A data frame with 699 observations on the following 11 variables.

ID

Sample ID

clump_thickness

as integer from 1 - 10

uniformity_cellsize

as integer from 1 - 10

uniformity_cellshape

as integer from 1 - 10

adhesion

as integer from 1 - 10

epithelial_cellsize

as integer from 1 - 10

bare_nuclei

as integer from 1 - 10, includes 16 missings

chromatin

as integer from 1 - 10

normal_nucleoli

as integer from 1 - 10

mitoses

as integer from 1 - 10

class

benign or malignant

References

The data downloaded and conditioned for R from the UCI machine learning repository, see https://archive.ics.uci.edu/ml/datasets/Breast+Cancer+Wisconsin+(Original) This breast cancer databases was obtained from the University of Wisconsin Hospitals, Madison from Dr. William H. Wolberg. If you publish results when using this database, then please include this information in your acknowledgements.
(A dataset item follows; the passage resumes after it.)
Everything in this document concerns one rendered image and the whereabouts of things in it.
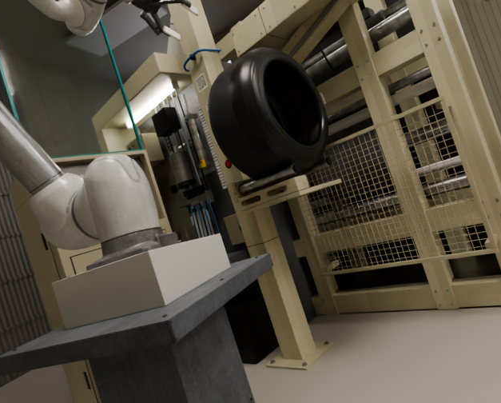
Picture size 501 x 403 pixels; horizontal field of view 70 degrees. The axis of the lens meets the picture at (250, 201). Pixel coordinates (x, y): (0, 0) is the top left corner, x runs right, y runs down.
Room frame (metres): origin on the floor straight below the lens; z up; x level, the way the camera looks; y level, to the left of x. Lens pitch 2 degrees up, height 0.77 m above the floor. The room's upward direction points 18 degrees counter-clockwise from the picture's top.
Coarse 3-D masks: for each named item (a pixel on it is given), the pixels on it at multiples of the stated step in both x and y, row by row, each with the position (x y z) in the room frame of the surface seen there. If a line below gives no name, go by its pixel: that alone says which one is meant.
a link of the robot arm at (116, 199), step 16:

Also, please cite one or more of: O. L. Mangasarian and W. H. Wolberg: "Cancer diagnosis via linear programming", SIAM News, Volume 23, Number 5, September 1990, pp 1 & 18. William H. Wolberg and O.L. Mangasarian: "Multisurface method of pattern separation for medical diagnosis applied to breast cytology", Proceedings of the National Academy of Sciences, U.S.A., Volume 87, December 1990, pp 9193-9196. O. L. Mangasarian, R. Setiono, and W.H. Wolberg: "Pattern recognition via linear programming: Theory and application to medical diagnosis", in: "Large-scale numerical optimization", Thomas F. Coleman and Yuying Li, editors, SIAM Publications, Philadelphia 1990, pp 22-30. K. P. Bennett & O. L. Mangasarian: "Robust linear programming discrimination of two linearly inseparable sets", Optimization Methods and Software 1, 1992, 23-34 (Gordon & Breach Science Publishers).

Examples


data(bcancer)
aggr(bcancer)